Comment: Research should put spring in trade's step

Comment: Research should put spring in trade's step

The travel industry is changing at such a rate that it is easy to view much of what’s happening in a negative light.

Yet two pieces of research in this issue suggest there is cause for optimism, despite unwelcome news of job cuts recently.

The first study suggests the number of people employed by travel agencies increased last year for the first time since the start of the global financial crisis in 2008.

An analysis of official figures, which takes account of Thomas Cook’s job cuts, shows only a slight decline in the number of travel agent employees over the period, suggesting reductions in the number of high street staff are being offset elsewhere.
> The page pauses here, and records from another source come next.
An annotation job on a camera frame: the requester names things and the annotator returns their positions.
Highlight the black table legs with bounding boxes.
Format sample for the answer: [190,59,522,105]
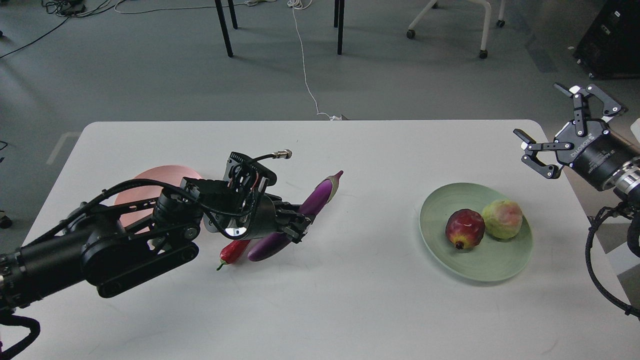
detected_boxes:
[215,0,347,57]

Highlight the black equipment case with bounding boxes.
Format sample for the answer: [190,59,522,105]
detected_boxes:
[573,0,640,79]

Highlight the red pomegranate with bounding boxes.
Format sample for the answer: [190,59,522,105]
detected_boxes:
[445,208,486,250]

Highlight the pink plate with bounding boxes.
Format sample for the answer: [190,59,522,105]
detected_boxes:
[114,165,202,227]

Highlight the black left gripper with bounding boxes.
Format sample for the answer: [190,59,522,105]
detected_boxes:
[202,193,313,244]

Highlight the black cables on floor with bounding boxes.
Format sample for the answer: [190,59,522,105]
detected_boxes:
[0,0,261,58]

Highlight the red chili pepper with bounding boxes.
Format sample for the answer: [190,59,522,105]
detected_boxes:
[215,240,252,271]

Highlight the white chair base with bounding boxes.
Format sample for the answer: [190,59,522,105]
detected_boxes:
[406,0,508,61]

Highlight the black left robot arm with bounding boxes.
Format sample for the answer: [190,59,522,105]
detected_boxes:
[1,150,316,360]

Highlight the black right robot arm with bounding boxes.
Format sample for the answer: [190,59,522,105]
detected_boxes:
[514,83,640,318]

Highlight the green plate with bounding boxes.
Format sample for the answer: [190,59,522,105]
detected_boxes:
[419,182,534,282]

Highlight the white cable on floor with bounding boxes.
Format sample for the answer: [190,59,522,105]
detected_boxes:
[287,0,343,122]

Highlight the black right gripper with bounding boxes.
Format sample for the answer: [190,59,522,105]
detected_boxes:
[513,82,640,192]

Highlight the green pink guava fruit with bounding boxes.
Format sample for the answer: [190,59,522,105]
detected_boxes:
[481,199,524,240]

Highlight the purple eggplant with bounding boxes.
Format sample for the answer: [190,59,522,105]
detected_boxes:
[247,170,344,262]

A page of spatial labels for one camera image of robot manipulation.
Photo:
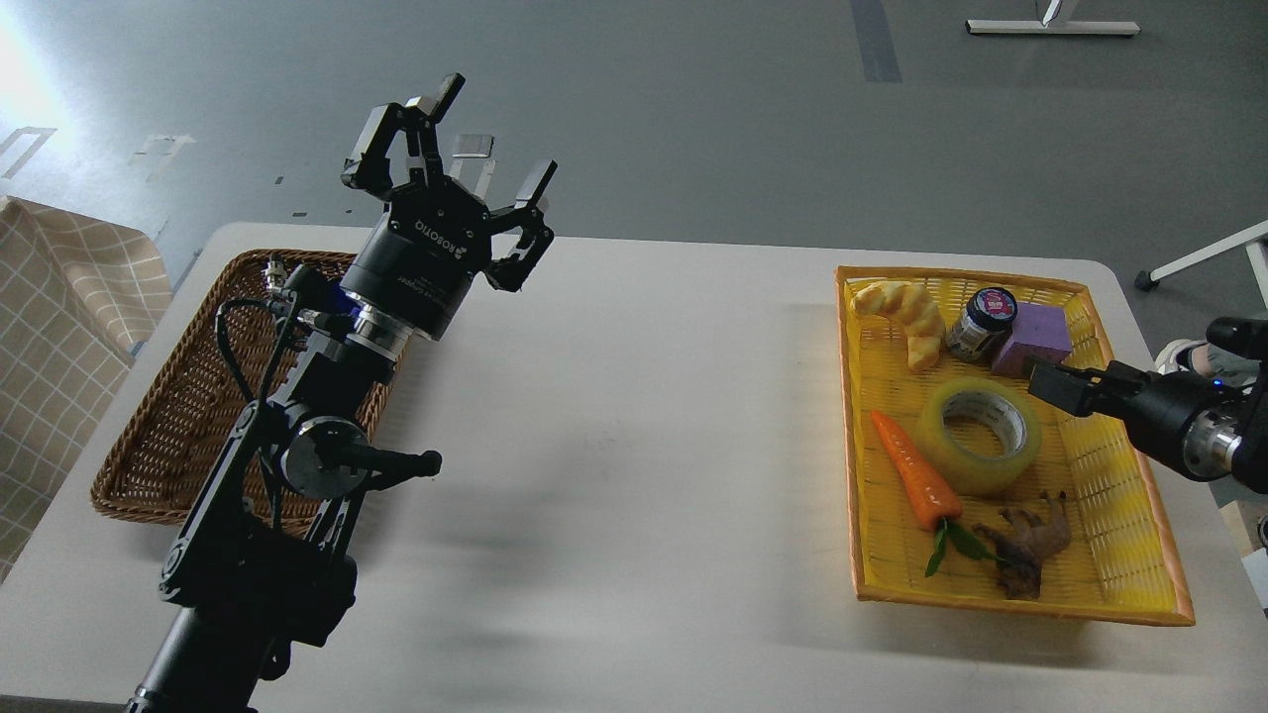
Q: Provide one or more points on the yellow tape roll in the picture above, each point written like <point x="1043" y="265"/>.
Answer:
<point x="980" y="435"/>

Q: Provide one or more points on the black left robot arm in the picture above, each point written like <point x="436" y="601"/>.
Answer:
<point x="261" y="562"/>

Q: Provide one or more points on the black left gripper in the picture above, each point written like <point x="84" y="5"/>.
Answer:
<point x="434" y="236"/>

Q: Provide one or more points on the orange toy carrot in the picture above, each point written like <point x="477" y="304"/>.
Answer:
<point x="936" y="507"/>

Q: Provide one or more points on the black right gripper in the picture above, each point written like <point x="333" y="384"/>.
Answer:
<point x="1170" y="417"/>

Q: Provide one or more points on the beige checkered cloth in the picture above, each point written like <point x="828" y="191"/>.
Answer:
<point x="78" y="298"/>

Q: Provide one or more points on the white metal stand base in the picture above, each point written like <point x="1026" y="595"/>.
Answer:
<point x="1051" y="21"/>

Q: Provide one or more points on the brown toy animal figure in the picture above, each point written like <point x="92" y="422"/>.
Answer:
<point x="1031" y="542"/>

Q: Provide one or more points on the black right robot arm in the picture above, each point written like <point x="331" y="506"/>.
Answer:
<point x="1240" y="436"/>

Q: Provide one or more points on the yellow plastic tray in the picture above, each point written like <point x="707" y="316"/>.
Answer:
<point x="1122" y="565"/>

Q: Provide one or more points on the small dark glass jar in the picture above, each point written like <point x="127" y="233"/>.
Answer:
<point x="986" y="317"/>

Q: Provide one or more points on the white table leg frame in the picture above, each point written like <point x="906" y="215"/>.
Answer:
<point x="1174" y="291"/>

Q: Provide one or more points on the brown wicker basket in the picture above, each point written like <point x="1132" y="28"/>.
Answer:
<point x="158" y="466"/>

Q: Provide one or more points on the purple foam block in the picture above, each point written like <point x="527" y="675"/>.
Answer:
<point x="1038" y="332"/>
When improving tour operator figures are taken into account, the number working in the trade is revealed to have changed even less than might be expected.

The other good news, on consumer perceptions of Thomas Cook, comes from exclusive research for Travel Weekly.

The company is one of the biggest names in travel so it is inevitable that damaging reports about its financial position and share price last year led to wider questions about the health of the sector as a whole.

However, a study by Explore Research found consumers largely untroubled and a remarkable number likely to ‘engage’ with Thomas Cook this year regardless of whether or not they book a holiday.

The results should be cause for cheer beyond the company’s immediate ranks since the industry as a whole needs strong, high-profile brands. Together, these studies provide heartening reading as we enter the second quarter of 2013.